Slovenian Evaluation Society has recently challenged accustomed practices and placed an interesting offer. They invited national civil society organisations (CSOs) to contact them in the case they need evaluation support which would be provided to them free of charge. But there is a catch involved in this offer, which makes it appealing for wider community.
The idea itself should be seen from wider perspective as it is set in Society’s conviction, that their primary mission as a civil society organisation is not to forward professional interests of colleagues evaluators but instead to focus their main attention to “occasional evaluators”, hence to non-professionals and so, to general public. General public usually forwards “wider social interests”. These are usually a result of indirect policy impacts, which are routinely ignored or sidelined by professional evaluators as “too complex to follow”. In this way evaluation is only narrowly relevant for technocratic concern of fulfilment of goals. From a viewpoint of an entire society (and in normal conditions), no public policy priority or impact can be of primary importance for everyone but only for a targeted minority – for the concrete policy-maker and for those directly affected. Therefore, in the society observed as a whole, a majority of the population experiences the majority of impacts of all policies as indirect or secondary impacts. So, not only that occasional evaluators are very numerous but also their evaluative concerns are exactly those which are crucial for evaluation of policies from the aspect of general good. Emphasising importance of occasional evaluators and secondary evaluative concerns is therefore entirely justified with rational concerns of professionals in evaluation. They are convinced in Slovenian Evaluation society that new evaluation culture is needed. It should go beyond present technocratic and even technical concerns in evaluation and bring in the focus non-technical, less positivistic and more argumentative approach.
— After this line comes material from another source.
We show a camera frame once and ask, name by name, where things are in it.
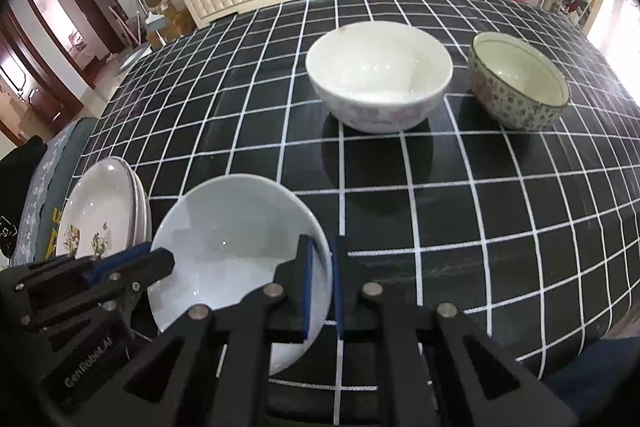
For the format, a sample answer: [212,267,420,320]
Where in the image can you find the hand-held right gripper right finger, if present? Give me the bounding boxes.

This is why Slovenian Evaluation Society is convinced that good evaluation in CSOs is of crucial importance for evaluation profession offering it in this way another chance to regain its policy relevance. Of course, non-technicians from general public who participate in evaluation can not contribute directly to resolution of present theoretical and methodological problems of evaluation. All they can do is to provide, that evaluative questions are posed from the most relevant plural perspective of general good. In this way several currently crucial issues like effective achievement of specific sectoral goals and their cost efficiency and appropriateness of controlled experiments in evaluation of wide social impacts become less pronounced. In this indirect way many of present paradigmatic problems of evaluation would be effectively localised, relativised and even removed from the mainstream focus.
Slovenian Evaluation Society has also realised that evaluation is increasingly practiced in CSOs. Either because they evaluate their own operation for the needs of reporting to their donors who finance their programs, or they participate in evaluation of public policies. Some of them have also reached a complexity of operation that requires them to integrate evaluation in their everyday operation. In any case they occasionally invest considerable efforts in evaluation – as non experts they may have various operative problems and needs for assistance which can easily be served by professional evaluator, if consulted. And this is where Slovenian Evaluation Society has come in with their invitation to CSOs.
Of course, one needs responding to a very real life situations and so the offer is impossible to implement without certain limitations and conditions if one takes into account that hundreds of CSOs might ask for such assistance. Hence, SES proposed evaluative support on three levels which gradually progress from free of charge to chargeable evaluative assistance. On the first level they provide one hour per month of assistance to interested CSOs. If this level of support is not sufficient, CSO can choose to enter local exchange or time bank among other participating CSOs. They can obtain evaluative assistance up to certain amount of hours per month (depending on the total demand volume) if they paralelly locate another CSO to which they provide assistance (in any other service) in the equivalent amount of time. In this way the functional exchange network of CSOs will be gradually formed connecting different services among wider group of CSOs.
A variety of CSOs responded to the offer including CSOs that provide personal assistance to hundred handicapped people, street newspaper for the homeless in Ljubljana, philanthropy, network for health, regional CSO network, CSO active in international development assistance, public transparency, corporate social responsibility and CSO promoting practicing Yoga. Activities of the network are balanced between introductory transfer of knowledge in evaluation of projects and organisations, which appeared as the most relevant for participating CSOs on the one side, and production of social capital between participants on the other. The latter relates to presentation of CSOs to each other with the end purpose of allocating their unmet needs (not only in evaluation) and unfulfilled potentials which may constitute a demand and supply in the local exchange network.